Parallel execution: While the peer reviewer examines the code, automated checks run in parallel. By the time review is complete, automated validation results are available.

Human Judgment

What humans evaluate:

  • Design quality and architecture alignment
  • Code clarity and maintainability
  • Security implications requiring context
  • Business logic correctness
  • Test coverage adequacy (not just percentage)
  • Documentation completeness
  • API contract compatibility
  • Error handling appropriateness

Why humans are essential: Automation catches mechanical issues (syntax, style, test failures).
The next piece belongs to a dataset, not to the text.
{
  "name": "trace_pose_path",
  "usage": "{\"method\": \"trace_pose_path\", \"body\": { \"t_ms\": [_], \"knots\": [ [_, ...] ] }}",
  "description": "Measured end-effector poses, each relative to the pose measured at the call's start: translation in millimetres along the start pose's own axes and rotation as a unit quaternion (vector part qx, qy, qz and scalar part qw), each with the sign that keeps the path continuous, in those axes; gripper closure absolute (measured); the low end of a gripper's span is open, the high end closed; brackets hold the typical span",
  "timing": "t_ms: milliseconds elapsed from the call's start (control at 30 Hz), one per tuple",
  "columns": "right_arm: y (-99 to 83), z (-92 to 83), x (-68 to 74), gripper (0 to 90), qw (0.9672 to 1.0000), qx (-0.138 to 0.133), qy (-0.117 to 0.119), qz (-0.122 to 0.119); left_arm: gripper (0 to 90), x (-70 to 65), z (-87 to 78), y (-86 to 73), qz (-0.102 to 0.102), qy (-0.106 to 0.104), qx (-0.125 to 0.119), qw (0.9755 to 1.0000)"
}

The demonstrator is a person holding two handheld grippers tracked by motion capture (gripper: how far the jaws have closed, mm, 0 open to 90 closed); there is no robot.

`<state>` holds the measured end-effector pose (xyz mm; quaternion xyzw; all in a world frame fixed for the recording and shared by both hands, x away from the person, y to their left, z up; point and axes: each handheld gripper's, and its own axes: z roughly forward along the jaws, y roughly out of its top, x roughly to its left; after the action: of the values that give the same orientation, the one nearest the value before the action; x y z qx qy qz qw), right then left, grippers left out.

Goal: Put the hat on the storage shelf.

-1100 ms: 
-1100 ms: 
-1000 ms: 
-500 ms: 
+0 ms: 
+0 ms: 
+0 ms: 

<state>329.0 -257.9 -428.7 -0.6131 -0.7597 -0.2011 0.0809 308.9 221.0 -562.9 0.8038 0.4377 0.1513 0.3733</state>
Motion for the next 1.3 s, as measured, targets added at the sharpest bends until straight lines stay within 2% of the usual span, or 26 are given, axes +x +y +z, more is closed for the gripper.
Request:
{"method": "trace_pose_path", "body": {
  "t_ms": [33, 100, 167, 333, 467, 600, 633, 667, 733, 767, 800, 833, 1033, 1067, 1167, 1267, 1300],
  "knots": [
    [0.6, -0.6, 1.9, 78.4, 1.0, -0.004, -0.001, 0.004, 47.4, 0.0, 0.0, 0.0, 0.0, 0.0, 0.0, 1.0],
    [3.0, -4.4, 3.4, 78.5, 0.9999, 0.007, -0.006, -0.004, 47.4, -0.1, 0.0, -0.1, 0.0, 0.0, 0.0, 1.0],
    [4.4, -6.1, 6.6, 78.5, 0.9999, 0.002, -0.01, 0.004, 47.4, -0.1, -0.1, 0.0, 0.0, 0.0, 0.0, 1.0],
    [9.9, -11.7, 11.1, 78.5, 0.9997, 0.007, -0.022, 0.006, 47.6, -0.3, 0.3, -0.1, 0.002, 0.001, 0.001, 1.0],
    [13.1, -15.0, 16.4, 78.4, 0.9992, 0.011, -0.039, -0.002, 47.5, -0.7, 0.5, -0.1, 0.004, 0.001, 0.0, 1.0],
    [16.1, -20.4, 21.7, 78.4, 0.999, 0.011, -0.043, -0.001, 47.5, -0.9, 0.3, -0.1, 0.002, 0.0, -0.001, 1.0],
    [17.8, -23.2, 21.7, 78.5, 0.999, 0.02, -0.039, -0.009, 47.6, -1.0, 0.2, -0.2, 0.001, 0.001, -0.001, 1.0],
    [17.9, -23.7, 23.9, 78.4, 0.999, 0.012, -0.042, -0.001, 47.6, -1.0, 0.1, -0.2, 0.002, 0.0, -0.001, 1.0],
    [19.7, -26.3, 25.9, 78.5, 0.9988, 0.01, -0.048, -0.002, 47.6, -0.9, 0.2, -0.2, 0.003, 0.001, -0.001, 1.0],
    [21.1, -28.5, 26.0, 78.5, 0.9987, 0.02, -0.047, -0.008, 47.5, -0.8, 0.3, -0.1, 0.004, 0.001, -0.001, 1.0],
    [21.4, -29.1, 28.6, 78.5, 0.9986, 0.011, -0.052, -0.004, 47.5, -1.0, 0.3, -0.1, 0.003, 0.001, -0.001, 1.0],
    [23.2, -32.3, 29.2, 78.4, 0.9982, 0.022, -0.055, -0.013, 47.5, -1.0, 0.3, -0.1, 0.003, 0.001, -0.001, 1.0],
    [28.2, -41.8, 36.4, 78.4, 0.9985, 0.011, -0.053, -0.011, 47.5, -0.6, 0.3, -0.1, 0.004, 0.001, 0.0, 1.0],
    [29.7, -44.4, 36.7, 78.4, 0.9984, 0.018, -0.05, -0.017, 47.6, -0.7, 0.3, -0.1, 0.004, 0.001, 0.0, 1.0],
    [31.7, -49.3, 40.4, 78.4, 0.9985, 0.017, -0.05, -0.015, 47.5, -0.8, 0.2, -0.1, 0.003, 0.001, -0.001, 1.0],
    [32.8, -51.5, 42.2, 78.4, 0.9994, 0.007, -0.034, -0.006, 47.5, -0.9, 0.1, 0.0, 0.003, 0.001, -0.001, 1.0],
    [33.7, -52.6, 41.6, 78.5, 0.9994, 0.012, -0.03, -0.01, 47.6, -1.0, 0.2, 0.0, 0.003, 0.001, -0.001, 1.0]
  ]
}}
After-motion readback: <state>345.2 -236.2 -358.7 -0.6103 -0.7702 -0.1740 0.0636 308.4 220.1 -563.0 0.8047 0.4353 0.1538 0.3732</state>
Humans catch:

  • Subtle logic bugs
  • Design smells (over-engineering, tight coupling)
  • Security vulnerabilities requiring domain knowledge
  • Missing edge cases in tests
  • Unclear naming or confusing structure
  • Inappropriate abstractions

The balance: Automated checks enforce minimum standards. Human review ensures code is not just correct, but maintainable, secure, and well-designed.


Peer Review Philosophy

What Makes a Good Review

Focus on substance over style:

  • ❌ "This variable should be named userData not data" (linter should catch)
  • ✅ "This function has three responsibilities - should we split it?"

Ask questions, don't demand:

  • ❌ "Change this to use Strategy pattern"
  • ✅ "Have you considered the Strategy pattern here? It might make testing easier"

Understand intent before critiquing:

  • Ask "Why did you approach it this way?" before suggesting alternatives
  • Context might justify an unusual approach

Be specific and actionable:

  • ❌ "This is confusing"
  • ✅ "The variable name x doesn't indicate it's a timeout duration. Consider requestTimeout?"

Review Scope

What to review carefully:

  1. Public APIs: Changes to interfaces, contracts, exported functions
  2. Security-sensitive code: Authentication, authorization, data validation, encryption
  3. Error handling: Are errors properly wrapped, logged, and propagated?
  4. Test coverage: Are critical paths tested? Are tests meaningful?
  5. Performance implications: Loops in loops, N+1 queries, unbounded operations

What to skim:

  1. Mechanical changes: Formatting, imports, minor refactoring
  2. Boilerplate: Standard CRUD operations, config files
  3. Generated code: Unless generator changed

What to trust automation for:

  1. Code style: Linters enforce this
  2. Test execution: CI confirms tests pass
  3. Coverage percentage: Coverage tools report this
  4. Known vulnerabilities: Security scanners detect these

The "Two Approvals" Rule

Many teams require two approving reviews for sensitive changes:

  • Changes to authentication/authorization
  • Database schema migrations
  • API contract changes
  • Security-critical code
  • Infrastructure changes

This provides additional safety for high-risk changes.


Automated Checks

Stage 3 runs comprehensive automated validation in the CI/CD pipeline (Build Agents environment).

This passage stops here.